• Exercise
The span to repeat in the listing below runs from the line containing "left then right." to the line containing "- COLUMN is", inclusive. Repeat it exactly, and only it.

• Data extract
+ + +

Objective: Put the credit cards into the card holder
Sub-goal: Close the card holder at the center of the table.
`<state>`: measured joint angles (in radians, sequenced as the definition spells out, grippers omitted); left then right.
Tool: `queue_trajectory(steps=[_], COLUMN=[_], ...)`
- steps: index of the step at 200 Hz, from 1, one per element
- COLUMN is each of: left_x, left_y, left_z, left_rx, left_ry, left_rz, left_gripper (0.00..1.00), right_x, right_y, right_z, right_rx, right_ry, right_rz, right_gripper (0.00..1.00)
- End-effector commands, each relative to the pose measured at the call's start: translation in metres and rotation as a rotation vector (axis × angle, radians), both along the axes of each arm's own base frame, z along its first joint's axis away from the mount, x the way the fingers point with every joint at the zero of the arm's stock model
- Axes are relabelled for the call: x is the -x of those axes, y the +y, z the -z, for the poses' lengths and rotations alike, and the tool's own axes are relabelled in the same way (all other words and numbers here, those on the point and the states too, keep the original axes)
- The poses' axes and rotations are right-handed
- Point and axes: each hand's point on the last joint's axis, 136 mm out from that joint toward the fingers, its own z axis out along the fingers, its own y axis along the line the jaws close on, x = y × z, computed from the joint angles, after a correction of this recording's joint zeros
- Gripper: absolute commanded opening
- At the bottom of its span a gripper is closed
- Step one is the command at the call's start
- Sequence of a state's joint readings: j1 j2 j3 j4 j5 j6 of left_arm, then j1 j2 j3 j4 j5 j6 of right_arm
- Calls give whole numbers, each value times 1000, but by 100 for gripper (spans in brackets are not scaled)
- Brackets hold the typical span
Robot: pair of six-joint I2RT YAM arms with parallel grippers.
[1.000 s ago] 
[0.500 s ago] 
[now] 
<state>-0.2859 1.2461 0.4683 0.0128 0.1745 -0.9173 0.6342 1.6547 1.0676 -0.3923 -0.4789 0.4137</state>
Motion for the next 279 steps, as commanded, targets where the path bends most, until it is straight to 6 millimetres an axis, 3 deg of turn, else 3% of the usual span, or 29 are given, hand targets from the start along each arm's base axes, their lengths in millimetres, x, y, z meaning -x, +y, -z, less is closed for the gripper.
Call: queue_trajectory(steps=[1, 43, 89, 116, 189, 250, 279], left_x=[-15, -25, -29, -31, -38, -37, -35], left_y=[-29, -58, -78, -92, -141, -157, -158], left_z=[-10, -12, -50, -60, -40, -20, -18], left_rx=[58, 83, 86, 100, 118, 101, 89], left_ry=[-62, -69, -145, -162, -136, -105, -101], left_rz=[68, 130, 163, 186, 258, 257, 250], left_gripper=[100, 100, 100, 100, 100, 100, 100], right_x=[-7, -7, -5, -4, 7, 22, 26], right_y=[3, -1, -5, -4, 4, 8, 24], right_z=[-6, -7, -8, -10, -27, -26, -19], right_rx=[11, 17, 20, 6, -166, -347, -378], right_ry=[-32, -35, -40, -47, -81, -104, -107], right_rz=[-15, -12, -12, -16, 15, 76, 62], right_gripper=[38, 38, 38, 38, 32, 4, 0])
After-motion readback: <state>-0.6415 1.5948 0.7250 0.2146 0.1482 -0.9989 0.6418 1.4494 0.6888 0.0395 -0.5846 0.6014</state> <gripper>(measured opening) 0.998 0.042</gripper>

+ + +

• Your response
`<state>`: measured joint angles (in radians, sequenced as the definition spells out, grippers omitted); left then right.
Tool: `queue_trajectory(steps=[_], COLUMN=[_], ...)`
- steps: index of the step at 200 Hz, from 1, one per element
- COLUMN is each of: left_x, left_y, left_z, left_rx, left_ry, left_rz, left_gripper (0.00..1.00), right_x, right_y, right_z, right_rx, right_ry, right_rz, right_gripper (0.00..1.00)

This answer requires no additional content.